Reproduce each entry below in full, exactly as it was given.

+++ DATA EXCERPTS

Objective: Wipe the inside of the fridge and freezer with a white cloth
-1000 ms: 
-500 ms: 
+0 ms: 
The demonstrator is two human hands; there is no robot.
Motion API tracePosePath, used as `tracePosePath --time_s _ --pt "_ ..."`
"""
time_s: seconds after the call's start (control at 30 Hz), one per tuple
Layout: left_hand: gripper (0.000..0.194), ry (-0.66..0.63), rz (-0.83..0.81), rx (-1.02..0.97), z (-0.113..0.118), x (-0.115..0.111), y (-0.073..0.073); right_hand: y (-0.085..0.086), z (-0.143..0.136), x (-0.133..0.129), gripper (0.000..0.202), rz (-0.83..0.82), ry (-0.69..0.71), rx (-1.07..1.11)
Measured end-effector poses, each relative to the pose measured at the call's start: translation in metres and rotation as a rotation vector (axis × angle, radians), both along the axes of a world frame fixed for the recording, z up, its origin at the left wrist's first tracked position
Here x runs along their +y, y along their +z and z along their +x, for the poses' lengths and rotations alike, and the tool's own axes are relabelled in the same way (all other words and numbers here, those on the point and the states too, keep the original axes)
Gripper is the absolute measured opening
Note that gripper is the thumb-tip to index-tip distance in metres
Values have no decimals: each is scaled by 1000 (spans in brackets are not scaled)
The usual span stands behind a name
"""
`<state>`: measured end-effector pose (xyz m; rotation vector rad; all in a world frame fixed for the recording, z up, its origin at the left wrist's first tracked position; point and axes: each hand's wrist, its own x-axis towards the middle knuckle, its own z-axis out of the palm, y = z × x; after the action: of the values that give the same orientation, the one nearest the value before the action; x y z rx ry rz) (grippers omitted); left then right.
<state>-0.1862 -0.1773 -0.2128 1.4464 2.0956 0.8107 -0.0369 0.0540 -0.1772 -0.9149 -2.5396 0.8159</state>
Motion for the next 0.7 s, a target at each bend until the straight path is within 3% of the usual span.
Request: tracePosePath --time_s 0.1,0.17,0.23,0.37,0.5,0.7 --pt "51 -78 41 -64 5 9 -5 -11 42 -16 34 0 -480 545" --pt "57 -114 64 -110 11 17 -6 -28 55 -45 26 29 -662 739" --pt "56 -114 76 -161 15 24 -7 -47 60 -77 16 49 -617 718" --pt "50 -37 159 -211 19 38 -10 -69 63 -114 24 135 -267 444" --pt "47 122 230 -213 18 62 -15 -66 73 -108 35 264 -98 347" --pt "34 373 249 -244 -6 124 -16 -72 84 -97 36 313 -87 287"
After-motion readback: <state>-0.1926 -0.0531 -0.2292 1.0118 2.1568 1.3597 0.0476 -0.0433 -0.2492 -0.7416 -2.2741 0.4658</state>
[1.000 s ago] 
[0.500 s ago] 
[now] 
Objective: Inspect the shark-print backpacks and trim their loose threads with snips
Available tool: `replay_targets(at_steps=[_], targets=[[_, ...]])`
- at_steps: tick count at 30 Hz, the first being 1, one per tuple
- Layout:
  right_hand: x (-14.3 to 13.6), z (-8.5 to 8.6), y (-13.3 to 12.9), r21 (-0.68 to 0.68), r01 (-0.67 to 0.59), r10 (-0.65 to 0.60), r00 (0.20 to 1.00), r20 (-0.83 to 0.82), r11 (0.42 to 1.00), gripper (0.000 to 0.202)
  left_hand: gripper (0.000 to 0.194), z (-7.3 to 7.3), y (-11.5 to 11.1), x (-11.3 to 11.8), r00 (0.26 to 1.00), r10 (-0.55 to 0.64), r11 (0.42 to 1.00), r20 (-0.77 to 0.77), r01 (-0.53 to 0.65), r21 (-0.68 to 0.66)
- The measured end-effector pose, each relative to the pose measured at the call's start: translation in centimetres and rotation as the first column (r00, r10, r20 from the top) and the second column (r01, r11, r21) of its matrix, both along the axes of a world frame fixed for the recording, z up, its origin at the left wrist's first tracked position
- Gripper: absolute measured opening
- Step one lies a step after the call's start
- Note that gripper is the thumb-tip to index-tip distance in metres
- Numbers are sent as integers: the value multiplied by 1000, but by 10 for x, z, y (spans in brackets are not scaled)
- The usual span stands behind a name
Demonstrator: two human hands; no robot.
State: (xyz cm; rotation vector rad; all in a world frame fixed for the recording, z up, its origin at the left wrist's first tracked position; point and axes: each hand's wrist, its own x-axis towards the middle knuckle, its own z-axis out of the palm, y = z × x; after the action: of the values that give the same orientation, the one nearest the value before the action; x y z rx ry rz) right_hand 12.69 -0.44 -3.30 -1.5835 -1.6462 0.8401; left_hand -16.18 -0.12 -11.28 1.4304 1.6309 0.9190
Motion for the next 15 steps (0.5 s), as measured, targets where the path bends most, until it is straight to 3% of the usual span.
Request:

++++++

- **YOUR RESPONSE**:
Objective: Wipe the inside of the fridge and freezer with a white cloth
-1000 ms: 
-500 ms: 
+0 ms: 
The demonstrator is two human hands; there is no robot.
Motion API tracePosePath, used as `tracePosePath --time_s _ --pt "_ ..."`
"""
time_s: seconds after the call's start (control at 30 Hz), one per tuple
Layout: left_hand: gripper (0.000..0.194), ry (-0.66..0.63), rz (-0.83..0.81), rx (-1.02..0.97), z (-0.113..0.118), x (-0.115..0.111), y (-0.073..0.073); right_hand: y (-0.085..0.086), z (-0.143..0.136), x (-0.133..0.129), gripper (0.000..0.202), rz (-0.83..0.82), ry (-0.69..0.71), rx (-1.07..1.11)
Measured end-effector poses, each relative to the pose measured at the call's start: translation in metres and rotation as a rotation vector (axis × angle, radians), both along the axes of a world frame fixed for the recording, z up, its origin at the left wrist's first tracked position
Here x runs along their +y, y along their +z and z along their +x, for the poses' lengths and rotations alike, and the tool's own axes are relabelled in the same way (all other words and numbers here, those on the point and the states too, keep the original axes)
Gripper is the absolute measured opening
Note that gripper is the thumb-tip to index-tip distance in metres
Values have no decimals: each is scaled by 1000 (spans in brackets are not scaled)
The usual span stands behind a name
"""
`<state>`: measured end-effector pose (xyz m; rotation vector rad; all in a world frame fixed for the recording, z up, its origin at the left wrist's first tracked position; point and axes: each hand's wrist, its own x-axis towards the middle knuckle, its own z-axis out of the palm, y = z × x; after the action: of the values that give the same orientation, the one nearest the value before the action; x y z rx ry rz) (grippers omitted); left then right.
<state>-0.1862 -0.1773 -0.2128 1.4464 2.0956 0.8107 -0.0369 0.0540 -0.1772 -0.9149 -2.5396 0.8159</state>
Motion for the next 0.7 s, a target at each bend until the straight path is within 3% of the usual span.
Request: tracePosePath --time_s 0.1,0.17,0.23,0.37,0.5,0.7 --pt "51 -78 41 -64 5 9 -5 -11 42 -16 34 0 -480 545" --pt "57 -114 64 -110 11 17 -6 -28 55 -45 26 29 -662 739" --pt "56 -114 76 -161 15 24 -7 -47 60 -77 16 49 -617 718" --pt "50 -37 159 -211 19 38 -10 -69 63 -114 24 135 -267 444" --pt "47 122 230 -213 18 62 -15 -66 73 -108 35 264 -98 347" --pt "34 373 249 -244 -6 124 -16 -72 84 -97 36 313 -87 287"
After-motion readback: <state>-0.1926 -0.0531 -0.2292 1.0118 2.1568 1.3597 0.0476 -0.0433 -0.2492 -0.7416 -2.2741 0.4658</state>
[1.000 s ago] 
[0.500 s ago] 
[now] 
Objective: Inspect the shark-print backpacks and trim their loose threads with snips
Available tool: `replay_targets(at_steps=[_], targets=[[_, ...]])`
- at_steps: tick count at 30 Hz, the first being 1, one per tuple
- Layout:
  right_hand: x (-14.3 to 13.6), z (-8.5 to 8.6), y (-13.3 to 12.9), r21 (-0.68 to 0.68), r01 (-0.67 to 0.59), r10 (-0.65 to 0.60), r00 (0.20 to 1.00), r20 (-0.83 to 0.82), r11 (0.42 to 1.00), gripper (0.000 to 0.202)
  left_hand: gripper (0.000 to 0.194), z (-7.3 to 7.3), y (-11.5 to 11.1), x (-11.3 to 11.8), r00 (0.26 to 1.00), r10 (-0.55 to 0.64), r11 (0.42 to 1.00), r20 (-0.77 to 0.77), r01 (-0.53 to 0.65), r21 (-0.68 to 0.66)
- The measured end-effector pose, each relative to the pose measured at the call's start: translation in centimetres and rotation as the first column (r00, r10, r20 from the top) and the second column (r01, r11, r21) of its matrix, both along the axes of a world frame fixed for the recording, z up, its origin at the left wrist's first tracked position
- Gripper: absolute measured opening
- Step one lies a step after the call's start
- Note that gripper is the thumb-tip to index-tip distance in metres
- Numbers are sent as integers: the value multiplied by 1000, but by 10 for x, z, y (spans in brackets are not scaled)
- The usual span stands behind a name
Demonstrator: two human hands; no robot.
State: (xyz cm; rotation vector rad; all in a world frame fixed for the recording, z up, its origin at the left wrist's first tracked position; point and axes: each hand's wrist, its own x-axis towards the middle knuckle, its own z-axis out of the palm, y = z × x; after the action: of the values that give the same orientation, the one nearest the value before the action; x y z rx ry rz) right_hand 12.69 -0.44 -3.30 -1.5835 -1.6462 0.8401; left_hand -16.18 -0.12 -11.28 1.4304 1.6309 0.9190
Motion for the next 15 steps (0.5 s), as measured, targets where the path bends most, until it is straight to 3% of the usual span.
Request:

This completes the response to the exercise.